People hate family court because it prolongs the pain of punitive pursuit.

I could further my anecdotes and detail the utterly ludicrous allegations postured at me that I had to defend. But that would be pointless precisely because I was able to defend them thanks to a brilliant barrister and very caring solicitor who, importantly, were able to get me to listen all the while that my anger and fears were raging towards a maelstrom that possibly would have seen me lose custody of my own children and only be permitted supervised visits. If my ex had got his way and the full force of his anger and risk-taking of out and out lies had succeeded in influencing the judge as they biased the CAFCASS officer throughout proceedings then this story might have been very different indeed and even have seen our children placed in the care system. I won’t comment on the allegations because that’s the subject of a different blog (how narcissistic parents behave in court).

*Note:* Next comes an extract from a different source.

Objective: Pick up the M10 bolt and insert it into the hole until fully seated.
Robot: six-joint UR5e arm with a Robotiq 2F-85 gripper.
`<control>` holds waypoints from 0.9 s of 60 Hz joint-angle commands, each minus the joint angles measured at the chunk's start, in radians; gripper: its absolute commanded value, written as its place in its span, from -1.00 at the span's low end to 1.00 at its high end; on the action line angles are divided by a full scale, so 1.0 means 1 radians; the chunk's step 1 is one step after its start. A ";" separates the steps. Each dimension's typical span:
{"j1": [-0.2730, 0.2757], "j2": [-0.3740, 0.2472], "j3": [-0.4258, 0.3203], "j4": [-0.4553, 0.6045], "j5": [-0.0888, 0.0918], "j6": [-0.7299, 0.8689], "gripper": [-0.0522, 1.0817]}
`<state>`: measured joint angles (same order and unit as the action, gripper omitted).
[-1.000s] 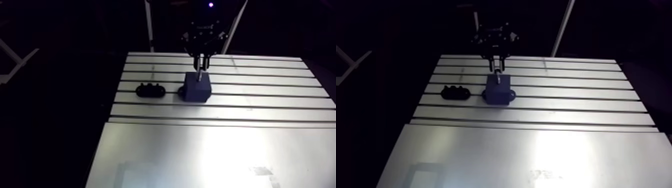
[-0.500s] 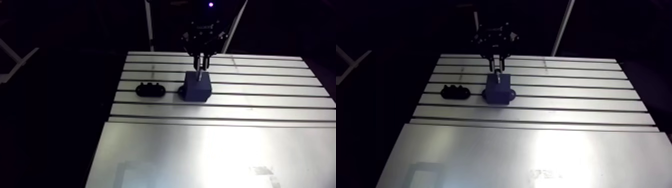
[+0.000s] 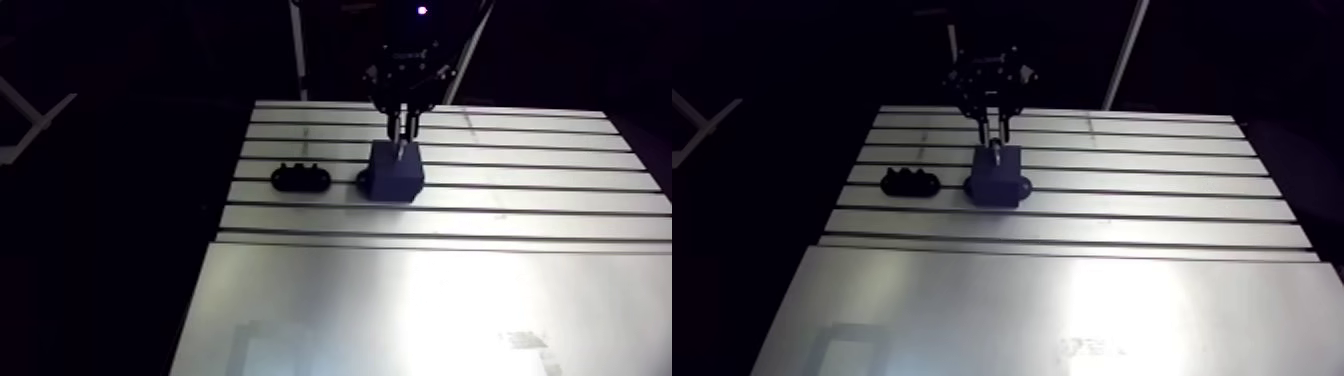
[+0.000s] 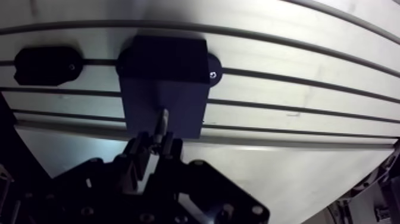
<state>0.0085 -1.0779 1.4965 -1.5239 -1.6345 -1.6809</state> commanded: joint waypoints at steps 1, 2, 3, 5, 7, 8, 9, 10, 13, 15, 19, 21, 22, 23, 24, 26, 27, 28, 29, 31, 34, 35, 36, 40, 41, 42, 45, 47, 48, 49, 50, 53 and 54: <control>-0.001 0.000 0.003 -0.003 0.002 -0.009 0.99; -0.001 0.000 0.003 -0.003 0.002 -0.009 0.99; -0.001 0.000 0.003 -0.003 0.002 -0.009 0.99; -0.001 0.000 0.003 -0.002 0.002 -0.010 0.98; -0.001 0.000 0.003 -0.002 0.002 -0.010 0.97; -0.001 0.000 0.006 -0.002 0.002 -0.010 0.95; -0.001 0.000 0.006 -0.002 0.002 -0.010 0.95; -0.001 0.000 0.006 -0.002 0.002 -0.010 0.92; -0.001 0.000 0.006 -0.002 0.002 -0.012 0.80; -0.001 0.000 0.007 -0.002 0.002 -0.012 0.64; -0.002 0.000 0.009 -0.003 0.000 -0.011 -0.04; -0.001 -0.001 0.009 -0.002 0.000 -0.012 -0.80; -0.001 -0.001 0.009 -0.002 0.000 -0.012 -0.80; -0.001 -0.001 0.009 -0.002 0.000 -0.012 -0.80; -0.002 -0.001 0.010 -0.004 0.000 -0.012 -0.88; -0.001 -0.001 0.012 -0.006 -0.001 -0.013 -0.90; -0.001 -0.001 0.012 -0.006 -0.001 -0.013 -0.90; -0.001 -0.002 0.013 -0.006 -0.001 -0.013 -0.90; -0.001 -0.002 0.013 -0.006 -0.001 -0.013 -0.90; 0.002 -0.004 0.012 -0.008 -0.001 -0.013 -0.90; 0.004 -0.008 0.012 -0.008 -0.001 -0.013 -0.90; 0.004 -0.011 0.010 -0.006 0.000 -0.013 -0.90; 0.004 -0.011 0.010 -0.006 0.000 -0.013 -0.90; 0.004 -0.022 -0.002 0.002 0.006 -0.030 -0.90; 0.004 -0.022 -0.002 0.002 0.006 -0.030 -0.90; 0.004 -0.029 -0.006 0.004 0.011 -0.041 -0.90; 0.003 -0.037 -0.010 0.008 0.017 -0.047 -0.90; 0.002 -0.042 -0.016 0.016 0.025 -0.051 -0.90; 0.002 -0.045 -0.023 0.030 0.034 -0.052 -0.90; 0.002 -0.045 -0.023 0.030 0.034 -0.052 -0.90; 0.002 -0.049 -0.035 0.046 0.043 -0.052 -0.90; 0.002 -0.054 -0.046 0.063 0.048 -0.052 -0.90; 0.002 -0.060 -0.058 0.076 0.049 -0.050 -0.90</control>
<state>0.0108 -1.1079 1.4861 -1.5100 -1.6166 -1.7177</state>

But that is why only relying on ‘facts’, denying how emotions can influence behaviours and seeing things in the fixed black/white process of the law is merely sticking a plaster over a seeping wound. People hate family court because it is sterile and doesn’t accurately reflect life outside the chambers. The law is fixed, but life is fluid. And people’s emotions over their children will always spill over … the angrier, the louder, the more heinous the allegations, the blunt threats and brinksmanship of disingenuous practitioners … when faced with the prospect of fight or flight, most mothers without strong legal support will run.

There needs to be allowance for the emotions of all parties and just as a good doctor seeks to help the physical and holistic needs of a patient; so too must family court consider the importance of helping and communicating that it should be a place for resolution rather than fuelling hatred. That can only begin when we seek to align knowledge of facts and wisdom of interpretation.